Over the full sample, we find that there are four ‘significant’ principal components in real exchange rates, which are shown to represent the USD currency bloc, the commodity currency block, the EUR currency block, and the Asian currency bloc, respectively. The cointegration framework allows us to distinguish between the long run and short run elasticities of the price of gold with respect to exchange rates. In particular, the long run elasticity with respect to an exchange rate (or an exchange rate bloc) partially reflects structural changes and, in particular, the impact that a change in the exchange rate has on fundamentals through, for example, changes in production capacity or demand. In contrast, the short run elasticity reflects the change in the gold price arising directly from changes in the exchange rate, i.e. changes in the price of gold that simply reflect ‘translation’ effects. It is these short run elasticities that are relevant for the construction of the gold price index.
We therefore first estimate the long run relationship between the real price of gold, real exchange rates and proxies for the non-exchange rate related fundamentals, including global equity and bond prices, the oil price and the level of the VIX index of implied volatility, and show that these variables are strongly cointegrated. The gold price has a negative long run relation with global equity prices and a positive long run relation with global bond prices, the price of oil and the VIX index. Gold has a positive long run relationship with the USD bloc, the EUR bloc and the commodity currency bloc, but a somewhat weaker relationship with the Asian currency bloc.

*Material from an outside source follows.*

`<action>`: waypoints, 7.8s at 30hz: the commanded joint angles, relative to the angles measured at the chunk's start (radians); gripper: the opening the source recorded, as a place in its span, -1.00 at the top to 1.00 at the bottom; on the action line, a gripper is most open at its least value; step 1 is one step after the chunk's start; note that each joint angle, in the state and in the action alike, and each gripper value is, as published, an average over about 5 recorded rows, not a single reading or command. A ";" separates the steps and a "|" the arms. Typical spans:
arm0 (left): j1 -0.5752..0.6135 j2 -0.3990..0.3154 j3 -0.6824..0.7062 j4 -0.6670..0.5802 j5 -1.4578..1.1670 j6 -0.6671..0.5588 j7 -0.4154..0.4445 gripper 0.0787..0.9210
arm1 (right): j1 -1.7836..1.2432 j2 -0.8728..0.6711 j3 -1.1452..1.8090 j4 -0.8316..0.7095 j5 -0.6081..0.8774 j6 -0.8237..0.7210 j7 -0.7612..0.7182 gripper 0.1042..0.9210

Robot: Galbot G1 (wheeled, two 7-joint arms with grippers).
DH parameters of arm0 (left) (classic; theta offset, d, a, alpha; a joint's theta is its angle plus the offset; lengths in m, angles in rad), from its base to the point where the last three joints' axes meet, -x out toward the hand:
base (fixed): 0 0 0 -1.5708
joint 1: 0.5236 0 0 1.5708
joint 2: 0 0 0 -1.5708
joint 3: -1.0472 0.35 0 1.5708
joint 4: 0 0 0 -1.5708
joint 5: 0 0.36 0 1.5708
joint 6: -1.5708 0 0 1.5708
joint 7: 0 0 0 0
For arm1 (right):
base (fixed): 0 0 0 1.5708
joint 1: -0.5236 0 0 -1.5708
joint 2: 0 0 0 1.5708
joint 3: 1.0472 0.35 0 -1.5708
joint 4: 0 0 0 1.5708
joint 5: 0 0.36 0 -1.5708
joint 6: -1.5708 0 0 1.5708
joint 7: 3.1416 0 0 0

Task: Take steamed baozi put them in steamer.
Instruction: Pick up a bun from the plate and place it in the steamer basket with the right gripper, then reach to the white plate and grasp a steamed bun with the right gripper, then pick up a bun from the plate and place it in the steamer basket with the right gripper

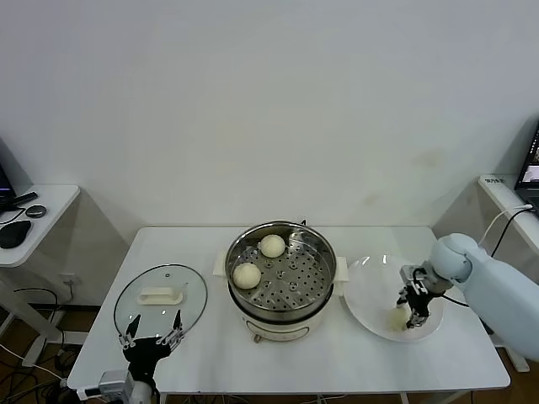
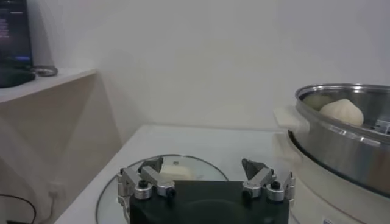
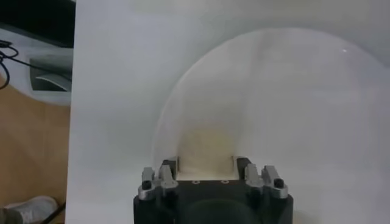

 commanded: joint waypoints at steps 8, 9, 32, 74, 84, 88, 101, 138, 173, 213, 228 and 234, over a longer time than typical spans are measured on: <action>-0.020 0.000 0.005 0.000 0.025 -0.005 -0.008 -0.77 | 0.710 0.185 -0.311 -0.101 0.226 -0.011 -0.039 -0.14; -0.020 0.001 0.007 -0.003 0.025 -0.005 -0.007 -0.77 | 0.759 0.210 -0.339 -0.115 0.241 -0.010 -0.042 -0.14; 0.006 -0.008 0.007 -0.073 0.011 -0.005 -0.014 -0.77 | 0.790 0.462 -0.682 0.099 0.314 0.845 -0.018 -0.16; -0.010 -0.010 0.009 -0.062 -0.007 -0.002 -0.012 -0.77 | 0.702 0.478 -0.658 0.182 0.130 0.749 0.066 -0.72; -0.005 -0.008 0.018 -0.063 -0.005 0.001 -0.009 -0.77 | 0.757 0.214 -0.472 0.111 0.372 0.422 0.042 -0.76; -0.001 0.002 0.015 -0.065 -0.008 0.002 -0.006 -0.77 | 0.730 0.084 -0.429 0.037 0.488 0.121 0.082 -0.76; 0.009 0.015 0.014 -0.067 -0.055 0.008 0.018 -0.77 | 0.279 -0.121 -0.086 -0.044 0.269 -0.124 0.076 -0.76; 0.029 0.002 0.004 -0.034 -0.040 0.010 0.011 -0.77 | 0.076 0.134 0.113 -0.400 -0.218 0.208 0.089 -0.76; 0.027 -0.001 0.011 -0.027 -0.036 0.007 0.010 -0.77 | 0.083 0.161 0.106 -0.436 -0.239 0.216 0.106 -0.40; -0.017 0.015 0.047 -0.079 -0.044 -0.002 -0.011 -0.77 | 0.874 0.297 -0.839 0.089 0.765 -0.317 0.113 -0.12; -0.025 0.014 0.037 -0.062 -0.055 -0.001 -0.015 -0.77 | 0.671 0.472 -0.706 -0.149 0.488 -0.262 0.198 -0.11; -0.028 0.013 0.035 -0.062 -0.058 -0.001 -0.015 -0.77 | 0.667 0.473 -0.726 -0.142 0.478 -0.265 0.183 -0.11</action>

We then estimate the short run dynamics of the change in the gold price as a function of (1) changes in exchange rates, (2) changes in fundamentals and (3) the lagged error correction term that captures the deviation from long run equilibrium. The short run elasticities from this regression are then used as weights in the gold price index. Using the full sample to estimate the model, we show that the (normalized) weights on the USD bloc, the commodity bloc and the EUR bloc are about 21%, 48% and 31%, respectively, reflecting the relative importance of these currency blocks for production, consumption and investment in the global gold market. The weight on the Asian currency bloc is not significantly different from zero. We convert the real gold price index into a nominal USD gold price index to enable a comparison with the USD price of gold. We show that the nominal gold price index is less volatile than the USD gold price and, in contrast with the USD gold price, has a strong negative relationship with global equities and a strong positive relationship with the VIX index, both of which underline the role of gold as a safe haven asset."